Inferring the Coronal Density Irregularity from EUV Spectra

TL;DR

This paper introduces a new EUV spectral method to quantify coronal density irregularities, revealing significant unresolved structures in quiet Sun and coronal hole regions, aiding in understanding solar plasma complexity.

Contribution

A novel EUV-based density irregularity parameter is developed to measure unresolved coronal structures, linking spectral data to physical properties like filling factor and density contrast.

Findings

Density contrast of 3 to 10 in quiet Sun and coronal holes

Filling factors around 10-20% in analyzed regions

Results align with previous estimates of coronal density structures

Abstract

Understanding the density structure of the solar corona is important for modeling both coronal heating and the solar wind. Direct measurements are difficult because of line-of-sight integration and possible unresolved structures. We present a new method for quantifying such structure using density-sensitive EUV line intensities to derive a density irregularity parameter, a relative measure of the amount of structure along the line of sight.

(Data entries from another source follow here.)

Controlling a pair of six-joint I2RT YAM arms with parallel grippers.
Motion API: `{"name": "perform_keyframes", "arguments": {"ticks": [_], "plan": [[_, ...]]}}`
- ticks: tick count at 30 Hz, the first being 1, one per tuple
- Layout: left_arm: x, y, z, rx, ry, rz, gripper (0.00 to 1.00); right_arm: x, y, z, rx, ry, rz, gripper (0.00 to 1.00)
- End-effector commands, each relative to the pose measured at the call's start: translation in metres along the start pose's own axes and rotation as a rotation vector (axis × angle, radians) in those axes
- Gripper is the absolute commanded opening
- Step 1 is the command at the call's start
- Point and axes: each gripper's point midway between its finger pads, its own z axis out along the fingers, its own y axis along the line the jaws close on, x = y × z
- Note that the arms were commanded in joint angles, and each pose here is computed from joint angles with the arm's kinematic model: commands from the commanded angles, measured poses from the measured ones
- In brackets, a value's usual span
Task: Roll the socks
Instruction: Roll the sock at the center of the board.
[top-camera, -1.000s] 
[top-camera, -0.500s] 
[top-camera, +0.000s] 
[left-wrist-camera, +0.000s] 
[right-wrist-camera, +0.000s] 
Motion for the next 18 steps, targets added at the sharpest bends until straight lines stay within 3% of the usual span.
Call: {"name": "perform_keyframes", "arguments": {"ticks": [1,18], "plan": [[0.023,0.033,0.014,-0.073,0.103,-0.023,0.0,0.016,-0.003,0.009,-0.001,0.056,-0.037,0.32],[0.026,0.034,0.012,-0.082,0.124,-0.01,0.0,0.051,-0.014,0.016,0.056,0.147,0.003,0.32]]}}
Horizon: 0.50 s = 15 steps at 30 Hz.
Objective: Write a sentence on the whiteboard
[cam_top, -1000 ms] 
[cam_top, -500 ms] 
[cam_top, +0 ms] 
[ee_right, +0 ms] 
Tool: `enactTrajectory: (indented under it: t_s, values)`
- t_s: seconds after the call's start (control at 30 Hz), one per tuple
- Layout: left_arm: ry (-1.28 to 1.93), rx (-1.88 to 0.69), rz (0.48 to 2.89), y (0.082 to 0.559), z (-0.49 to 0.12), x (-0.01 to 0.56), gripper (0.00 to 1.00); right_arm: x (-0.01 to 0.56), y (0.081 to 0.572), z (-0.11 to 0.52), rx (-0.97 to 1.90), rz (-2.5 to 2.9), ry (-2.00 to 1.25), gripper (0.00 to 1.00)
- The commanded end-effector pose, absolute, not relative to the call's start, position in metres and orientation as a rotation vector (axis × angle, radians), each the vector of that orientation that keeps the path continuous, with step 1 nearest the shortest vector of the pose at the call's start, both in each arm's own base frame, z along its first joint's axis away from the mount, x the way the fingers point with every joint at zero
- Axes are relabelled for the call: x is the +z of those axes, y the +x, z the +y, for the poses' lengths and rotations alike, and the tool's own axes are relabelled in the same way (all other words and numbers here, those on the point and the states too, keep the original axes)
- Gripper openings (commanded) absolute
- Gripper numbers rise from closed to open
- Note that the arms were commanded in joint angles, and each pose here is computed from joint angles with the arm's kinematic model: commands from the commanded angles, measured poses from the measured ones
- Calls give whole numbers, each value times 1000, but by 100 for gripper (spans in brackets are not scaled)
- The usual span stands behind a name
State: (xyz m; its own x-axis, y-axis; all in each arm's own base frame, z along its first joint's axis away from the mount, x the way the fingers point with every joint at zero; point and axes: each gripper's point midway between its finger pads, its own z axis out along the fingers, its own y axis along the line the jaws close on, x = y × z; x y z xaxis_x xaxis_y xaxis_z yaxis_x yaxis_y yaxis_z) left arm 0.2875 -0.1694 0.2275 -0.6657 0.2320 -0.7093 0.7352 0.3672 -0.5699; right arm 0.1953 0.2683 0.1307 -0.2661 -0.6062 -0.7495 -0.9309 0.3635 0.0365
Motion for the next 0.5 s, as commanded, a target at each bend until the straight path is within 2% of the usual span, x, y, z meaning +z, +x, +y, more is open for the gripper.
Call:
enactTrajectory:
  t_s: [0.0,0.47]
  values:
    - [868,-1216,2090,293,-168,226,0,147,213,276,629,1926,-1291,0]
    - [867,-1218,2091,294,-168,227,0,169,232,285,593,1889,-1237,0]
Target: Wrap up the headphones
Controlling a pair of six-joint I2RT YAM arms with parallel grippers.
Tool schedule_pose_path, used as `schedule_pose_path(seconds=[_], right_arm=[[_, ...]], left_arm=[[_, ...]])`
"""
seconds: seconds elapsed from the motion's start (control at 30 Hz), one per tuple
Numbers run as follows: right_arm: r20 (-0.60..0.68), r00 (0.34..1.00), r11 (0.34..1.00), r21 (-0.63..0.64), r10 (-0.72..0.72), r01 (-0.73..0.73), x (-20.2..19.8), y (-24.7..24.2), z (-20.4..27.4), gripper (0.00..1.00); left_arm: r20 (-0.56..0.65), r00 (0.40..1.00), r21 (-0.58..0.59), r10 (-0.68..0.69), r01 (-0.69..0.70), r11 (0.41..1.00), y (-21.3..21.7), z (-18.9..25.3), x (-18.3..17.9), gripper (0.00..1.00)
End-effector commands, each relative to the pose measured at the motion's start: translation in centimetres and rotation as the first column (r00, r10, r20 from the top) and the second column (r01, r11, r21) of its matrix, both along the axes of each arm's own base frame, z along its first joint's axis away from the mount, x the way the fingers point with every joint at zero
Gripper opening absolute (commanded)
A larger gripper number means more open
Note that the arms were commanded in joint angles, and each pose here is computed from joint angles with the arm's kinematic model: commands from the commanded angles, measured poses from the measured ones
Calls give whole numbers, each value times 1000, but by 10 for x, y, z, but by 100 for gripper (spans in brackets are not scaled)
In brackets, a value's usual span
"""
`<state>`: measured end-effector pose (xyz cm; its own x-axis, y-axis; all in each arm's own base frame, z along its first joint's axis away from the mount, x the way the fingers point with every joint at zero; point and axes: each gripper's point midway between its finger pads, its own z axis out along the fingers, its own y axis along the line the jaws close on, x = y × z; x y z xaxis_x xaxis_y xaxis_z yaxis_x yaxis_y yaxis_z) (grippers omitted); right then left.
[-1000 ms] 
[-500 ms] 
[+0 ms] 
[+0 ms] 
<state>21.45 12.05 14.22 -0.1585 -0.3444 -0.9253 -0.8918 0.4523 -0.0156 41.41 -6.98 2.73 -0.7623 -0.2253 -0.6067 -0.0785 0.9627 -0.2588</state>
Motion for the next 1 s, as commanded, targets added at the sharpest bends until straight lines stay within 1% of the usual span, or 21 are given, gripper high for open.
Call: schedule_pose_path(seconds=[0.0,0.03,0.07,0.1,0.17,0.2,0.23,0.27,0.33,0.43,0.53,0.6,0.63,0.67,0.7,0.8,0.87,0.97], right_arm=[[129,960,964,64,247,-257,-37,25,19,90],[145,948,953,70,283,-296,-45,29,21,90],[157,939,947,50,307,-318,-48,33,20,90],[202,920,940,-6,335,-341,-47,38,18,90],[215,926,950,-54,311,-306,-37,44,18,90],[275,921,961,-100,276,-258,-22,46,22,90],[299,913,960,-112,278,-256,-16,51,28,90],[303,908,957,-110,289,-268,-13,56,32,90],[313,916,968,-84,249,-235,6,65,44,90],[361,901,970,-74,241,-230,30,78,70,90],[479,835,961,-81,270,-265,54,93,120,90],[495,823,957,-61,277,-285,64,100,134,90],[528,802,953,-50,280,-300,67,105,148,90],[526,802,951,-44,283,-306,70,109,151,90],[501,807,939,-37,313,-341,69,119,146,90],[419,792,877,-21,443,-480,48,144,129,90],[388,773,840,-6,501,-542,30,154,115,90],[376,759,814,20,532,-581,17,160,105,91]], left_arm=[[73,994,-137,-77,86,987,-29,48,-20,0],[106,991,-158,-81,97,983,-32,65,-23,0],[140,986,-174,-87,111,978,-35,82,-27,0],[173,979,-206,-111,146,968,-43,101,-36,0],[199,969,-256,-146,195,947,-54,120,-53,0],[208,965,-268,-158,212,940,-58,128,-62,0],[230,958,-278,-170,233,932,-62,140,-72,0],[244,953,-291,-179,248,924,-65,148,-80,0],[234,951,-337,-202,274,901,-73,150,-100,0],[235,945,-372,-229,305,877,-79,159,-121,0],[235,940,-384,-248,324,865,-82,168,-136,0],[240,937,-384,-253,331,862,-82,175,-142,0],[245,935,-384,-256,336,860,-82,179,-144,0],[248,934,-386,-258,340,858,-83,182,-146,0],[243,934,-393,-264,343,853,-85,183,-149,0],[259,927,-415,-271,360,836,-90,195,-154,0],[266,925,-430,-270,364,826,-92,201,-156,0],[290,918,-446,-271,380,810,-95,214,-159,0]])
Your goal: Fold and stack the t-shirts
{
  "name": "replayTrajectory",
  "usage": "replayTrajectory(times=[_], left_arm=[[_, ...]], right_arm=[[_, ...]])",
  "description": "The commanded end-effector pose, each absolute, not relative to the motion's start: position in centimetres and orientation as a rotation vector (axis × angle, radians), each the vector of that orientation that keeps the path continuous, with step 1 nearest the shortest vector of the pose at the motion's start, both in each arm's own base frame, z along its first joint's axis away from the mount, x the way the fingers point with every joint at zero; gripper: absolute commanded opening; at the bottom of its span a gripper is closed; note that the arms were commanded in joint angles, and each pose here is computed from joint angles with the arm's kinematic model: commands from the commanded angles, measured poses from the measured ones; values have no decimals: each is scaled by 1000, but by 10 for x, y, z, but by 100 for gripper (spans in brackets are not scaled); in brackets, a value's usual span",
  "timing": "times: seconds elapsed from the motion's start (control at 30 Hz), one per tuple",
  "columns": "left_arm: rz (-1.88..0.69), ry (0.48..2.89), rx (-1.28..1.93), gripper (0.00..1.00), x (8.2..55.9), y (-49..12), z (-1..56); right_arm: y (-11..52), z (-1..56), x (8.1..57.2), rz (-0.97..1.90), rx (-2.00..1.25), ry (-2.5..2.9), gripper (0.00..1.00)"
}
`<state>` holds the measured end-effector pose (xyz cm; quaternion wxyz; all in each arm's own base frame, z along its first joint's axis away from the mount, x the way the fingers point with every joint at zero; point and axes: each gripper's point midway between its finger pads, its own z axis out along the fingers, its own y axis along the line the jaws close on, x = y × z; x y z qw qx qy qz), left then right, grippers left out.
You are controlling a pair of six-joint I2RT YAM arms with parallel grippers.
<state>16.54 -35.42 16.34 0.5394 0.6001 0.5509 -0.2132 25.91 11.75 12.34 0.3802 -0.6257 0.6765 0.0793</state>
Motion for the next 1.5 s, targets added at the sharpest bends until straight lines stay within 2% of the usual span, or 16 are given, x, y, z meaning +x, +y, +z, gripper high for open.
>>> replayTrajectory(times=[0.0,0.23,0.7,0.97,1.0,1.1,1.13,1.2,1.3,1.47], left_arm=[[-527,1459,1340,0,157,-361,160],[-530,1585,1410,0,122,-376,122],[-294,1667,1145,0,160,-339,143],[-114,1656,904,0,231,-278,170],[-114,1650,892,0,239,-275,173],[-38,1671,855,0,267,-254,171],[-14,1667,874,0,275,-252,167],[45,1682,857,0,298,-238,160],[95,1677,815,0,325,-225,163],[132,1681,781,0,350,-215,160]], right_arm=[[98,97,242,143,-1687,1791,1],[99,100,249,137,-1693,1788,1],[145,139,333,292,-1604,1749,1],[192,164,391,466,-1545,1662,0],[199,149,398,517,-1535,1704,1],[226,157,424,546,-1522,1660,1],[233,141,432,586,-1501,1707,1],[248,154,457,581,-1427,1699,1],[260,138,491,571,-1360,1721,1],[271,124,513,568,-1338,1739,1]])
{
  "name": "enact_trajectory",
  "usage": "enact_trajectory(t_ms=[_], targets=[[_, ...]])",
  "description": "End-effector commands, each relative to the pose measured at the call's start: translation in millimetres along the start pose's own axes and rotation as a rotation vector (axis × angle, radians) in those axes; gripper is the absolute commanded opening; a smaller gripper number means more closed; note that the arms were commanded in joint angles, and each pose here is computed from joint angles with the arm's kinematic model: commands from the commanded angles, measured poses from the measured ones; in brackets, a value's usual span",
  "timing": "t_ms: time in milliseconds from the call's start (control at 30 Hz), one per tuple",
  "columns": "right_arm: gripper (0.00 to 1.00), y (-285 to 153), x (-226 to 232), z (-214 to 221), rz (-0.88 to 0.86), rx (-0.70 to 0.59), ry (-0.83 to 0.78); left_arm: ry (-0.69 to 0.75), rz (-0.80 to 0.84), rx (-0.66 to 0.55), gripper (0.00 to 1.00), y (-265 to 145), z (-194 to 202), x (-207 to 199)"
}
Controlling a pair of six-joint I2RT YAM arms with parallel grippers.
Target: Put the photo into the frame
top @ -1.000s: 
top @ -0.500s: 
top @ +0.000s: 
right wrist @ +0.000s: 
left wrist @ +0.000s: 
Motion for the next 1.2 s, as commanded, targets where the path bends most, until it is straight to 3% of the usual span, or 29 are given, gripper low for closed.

We also present a simple model to relate the inferred irregularities to physical quantities, such as the filling factor and density contrast. For quiet Sun regions and interplume regions of coronal holes, we find a density contrast of at least a factor of three to ten and corresponding filling factors of about 10-20%. Our results are in rough agreement with other estimates of the density structures in these regions. The irregularity diagnostic provides a useful relative measure of unresolved structure in various regions of the corona.